Sales to customers other than GM increased $76.9 million to $106.7 million for
the three months ended September 30, 1999, versus $29.8 million for the three
months ended September 30, 1998. The increase in sales to customers other than
GM is principally due to the inclusion of Albion, Colfor and MSP sales in 1999
and additional non-GM business we have obtained.

Gross Profit. Gross profit increased to $89.4 million for the three months ended
September 30, 1999 as compared to $2.0 million for the three months ended
September 30, 1998. Gross margin increased to 12.4% in the three months ended
September 30, 1999 as compared to 0.5% for the three months ended September 30,
1998. The increases in gross profit and gross margin in the three months ended
September 30, 1999 were due primarily to the impact of:

- -        higher production volumes;
- -        increased sales of next generation axle products which carry higher
         average selling prices;
- -        productivity improvements;
- -        the impact of the 1998 GM work stoppage which adversely affected 1998
         results by approximately $42.0 million in the three months ended
         September 30, 1998; and
- -        expiration of the temporary payment reductions which adversely affected
         1998 results by approximately $10.6 million in the three months ended
         September 30, 1998.

Selling, General and Administrative Expenses. Selling, general and
administrative expenses (including research and development) increased 46.9% to
$33.2 million for the three months ended September 30, 1999 as compared to $22.6
million for the three months ended September 30, 1998. The increase in spending
was primarily due to:

- -        our continued increasing investment in research and development;
- -        increases in support required for our expanding operations;
- -        the inclusion of Albion, Colfor and MSP in 1999; and
- -        the adverse impact of the 1998 GM work stoppage on our profit-sharing
         program in the three months ended September 30, 1998.

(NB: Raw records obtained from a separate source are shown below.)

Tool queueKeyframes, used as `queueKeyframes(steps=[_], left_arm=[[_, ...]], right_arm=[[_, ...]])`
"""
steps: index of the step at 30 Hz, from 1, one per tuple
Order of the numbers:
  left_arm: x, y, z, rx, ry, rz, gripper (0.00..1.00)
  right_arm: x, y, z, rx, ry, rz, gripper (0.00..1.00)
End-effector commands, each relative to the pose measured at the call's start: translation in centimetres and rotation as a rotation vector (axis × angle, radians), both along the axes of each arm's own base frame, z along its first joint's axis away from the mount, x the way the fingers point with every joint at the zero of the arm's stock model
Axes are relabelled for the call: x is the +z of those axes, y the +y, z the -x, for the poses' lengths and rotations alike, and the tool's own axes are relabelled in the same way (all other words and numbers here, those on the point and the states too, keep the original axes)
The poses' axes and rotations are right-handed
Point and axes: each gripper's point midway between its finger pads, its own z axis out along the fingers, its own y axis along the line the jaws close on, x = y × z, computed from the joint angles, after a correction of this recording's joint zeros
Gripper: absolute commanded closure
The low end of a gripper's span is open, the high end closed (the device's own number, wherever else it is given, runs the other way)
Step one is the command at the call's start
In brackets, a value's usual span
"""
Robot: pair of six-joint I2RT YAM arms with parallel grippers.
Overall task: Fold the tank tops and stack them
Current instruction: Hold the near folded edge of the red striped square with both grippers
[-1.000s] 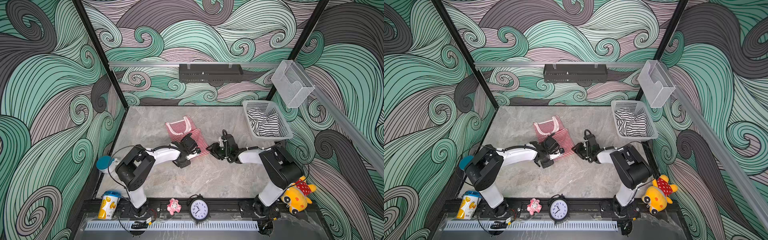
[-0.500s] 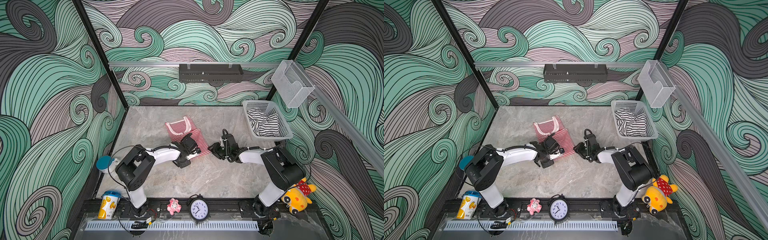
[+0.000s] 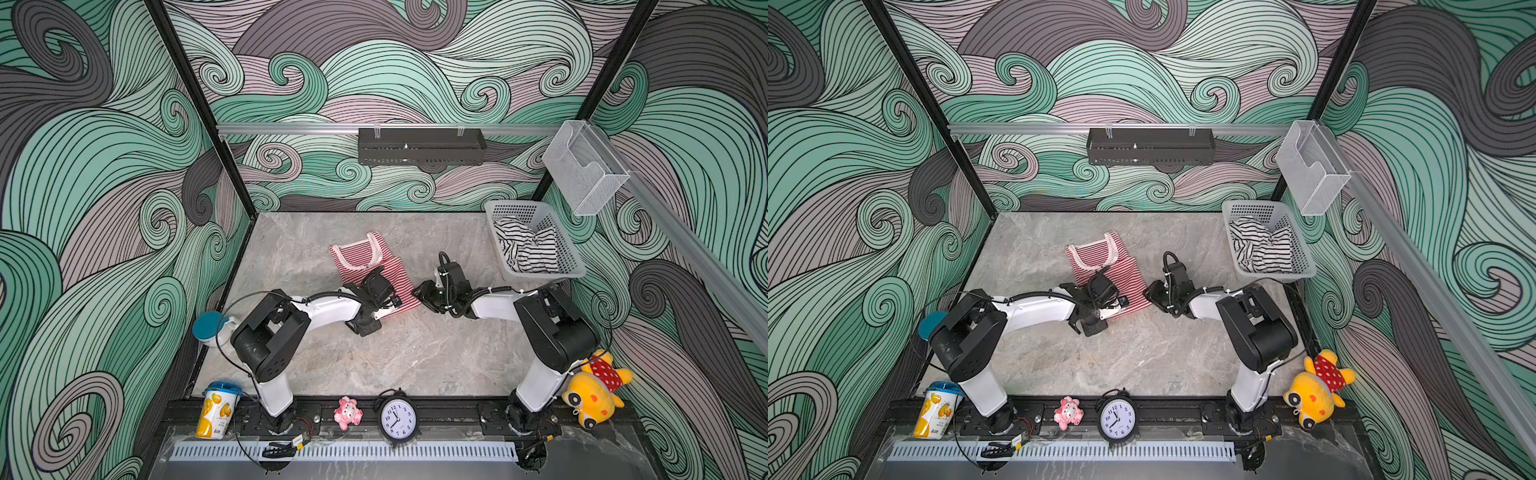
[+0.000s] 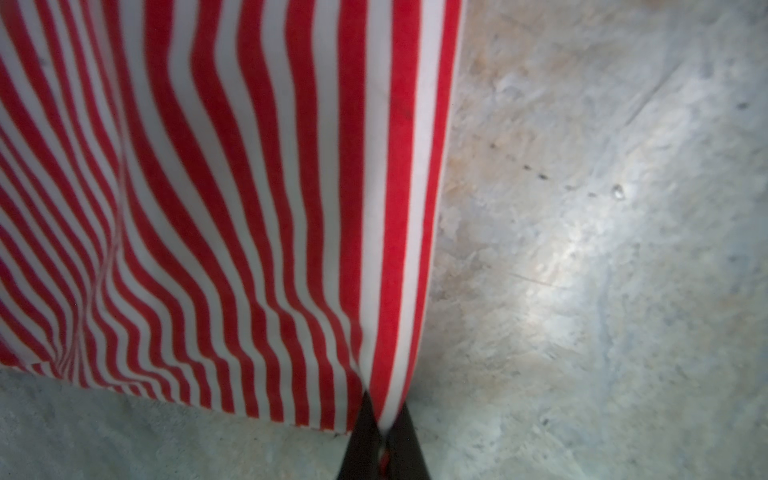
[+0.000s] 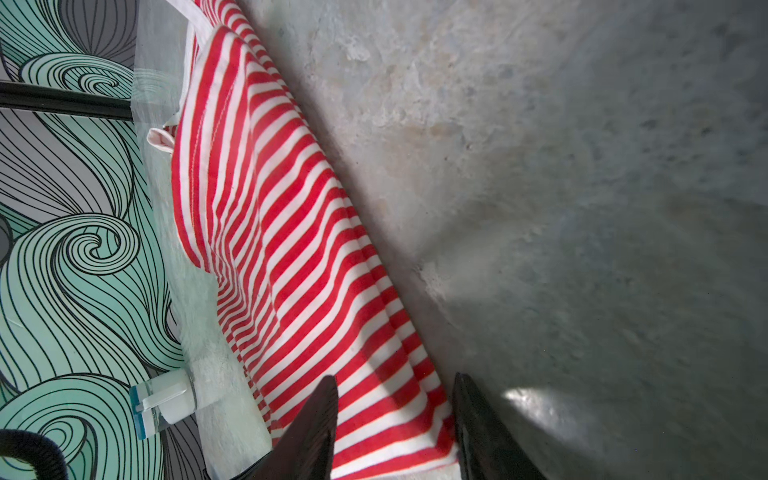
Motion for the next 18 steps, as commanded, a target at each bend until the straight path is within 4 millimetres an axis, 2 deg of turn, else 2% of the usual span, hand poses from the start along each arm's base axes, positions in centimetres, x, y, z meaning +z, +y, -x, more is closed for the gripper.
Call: queueKeyframes(steps=[1, 5, 13, 18], left_arm=[[-0.9, 1.3, 1.7, -0.001, 0.069, -0.054, 1.0], [-0.8, 1.2, 1.7, -0.002, 0.069, -0.052, 1.0], [-0.6, 1.1, 1.7, 0.003, 0.067, -0.044, 1.0], [-0.4, 1.3, 1.7, 0.004, 0.057, -0.046, 1.0]], right_arm=[[-6.0, -3.0, 6.6, 0.008, 0.258, 0.148, 0.53], [-5.8, -3.3, 7.2, 0.003, 0.255, 0.14, 0.53], [-5.8, -2.2, 7.3, 0.019, 0.26, 0.085, 0.55], [-5.2, -4.3, 8.4, -0.002, 0.253, 0.179, 0.55]])
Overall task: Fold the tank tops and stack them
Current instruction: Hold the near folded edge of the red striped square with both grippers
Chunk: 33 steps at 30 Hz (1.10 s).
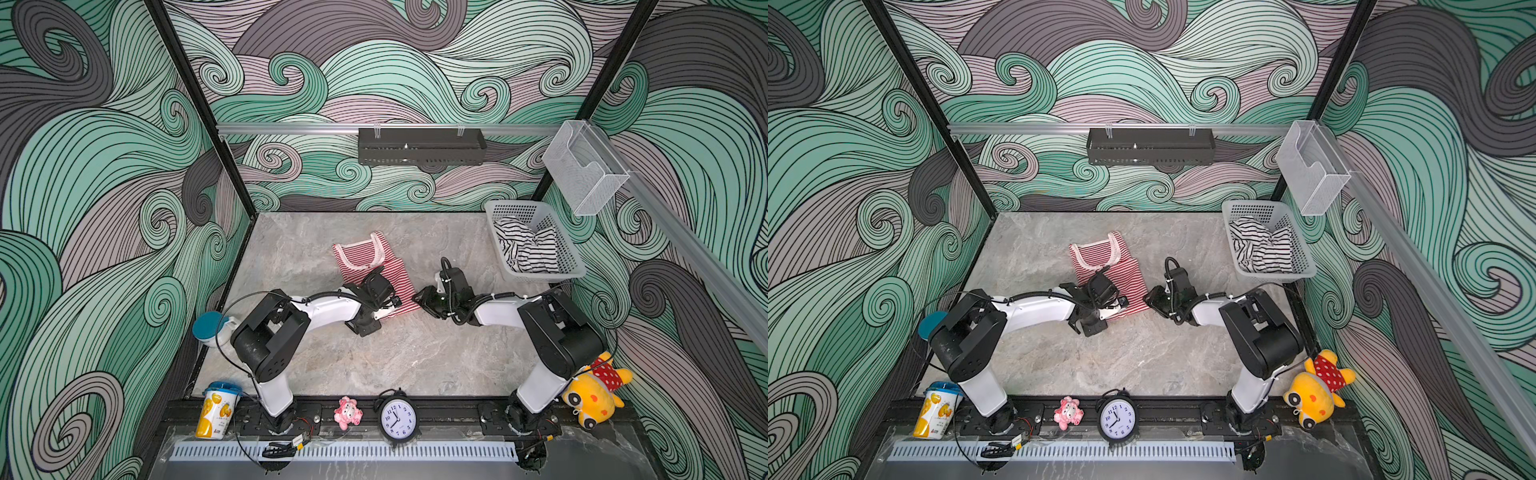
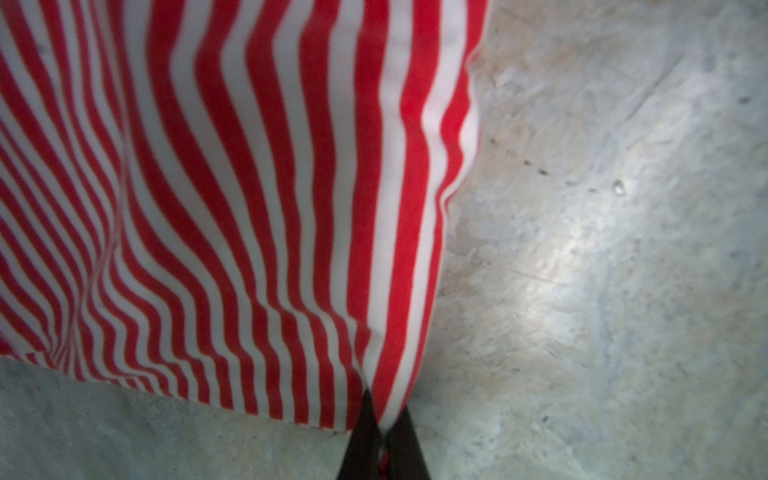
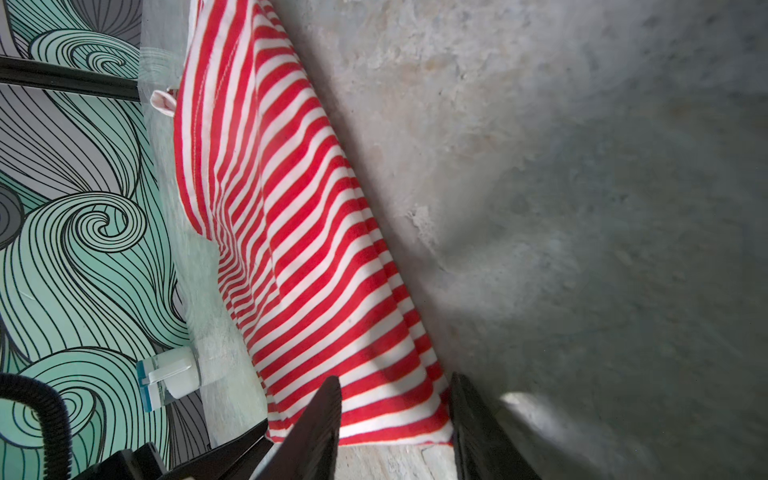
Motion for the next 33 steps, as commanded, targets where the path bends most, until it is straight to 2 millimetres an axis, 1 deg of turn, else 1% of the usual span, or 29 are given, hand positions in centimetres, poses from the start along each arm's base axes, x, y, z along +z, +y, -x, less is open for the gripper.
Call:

Research and development ("R&D") expenses were $9.6 million for the three months
ended September 30, 1999 as compared to $7.1 million for the three months ended
September 30, 1998. The increase in R&D expenses in the three months ended
September 30, 1999 as compared to the three months ended September 30, 1998 was
primarily due to the increased costs of supporting new product programs
currently under development, as well as the inclusion of Albion, Colfor and MSP
R&D in 1999.

Selling, general and administrative expenses ("SG&A") as a percentage of sales
decreased to 4.6% for the three months ended September 30, 1999 as compared to
6.2% for the three months ended September 30, 1998. The decrease in SG&A as a
percentage of sales was primarily due to sales lost as a result of the 1998 GM
work stoppage, offset by the factors described above which resulted in increased
spending in 1999.

<PAGE>   13

                                      -13-



Operating Income. Operating income was $55.1 million for the three months ended
September 30, 1999 as compared to an operating loss of $20.6 million for the
three months ended September 30, 1998. Operating margin increased to 7.6% for
the three months ended September 30, 1999 as compared to an operating margin
deficit of 5.7% for the three months ended September 30, 1998. The increase in
operating income and operating margin was primarily due to the factors discussed
above relating to the increase in Gross Profit, partially offset by increased
SG&A and goodwill amortization related to Albion, Colfor and MSP.

Net Interest Expense. Net interest expense was $14.3 million for the three
months ended September 30, 1999 as compared to net interest expense of $12.8
million for the three months ended September 30, 1998. The increase in net
interest expense was primarily due to higher average outstanding debt levels and
higher average interest rates in 1999 primarily associated with the 9.75% Senior
Subordinated Notes we issued in March 1999. This increase was partially offset
by interest income related to a higher amount of cash on-hand and a higher
amount of interest capitalized on construction in progress.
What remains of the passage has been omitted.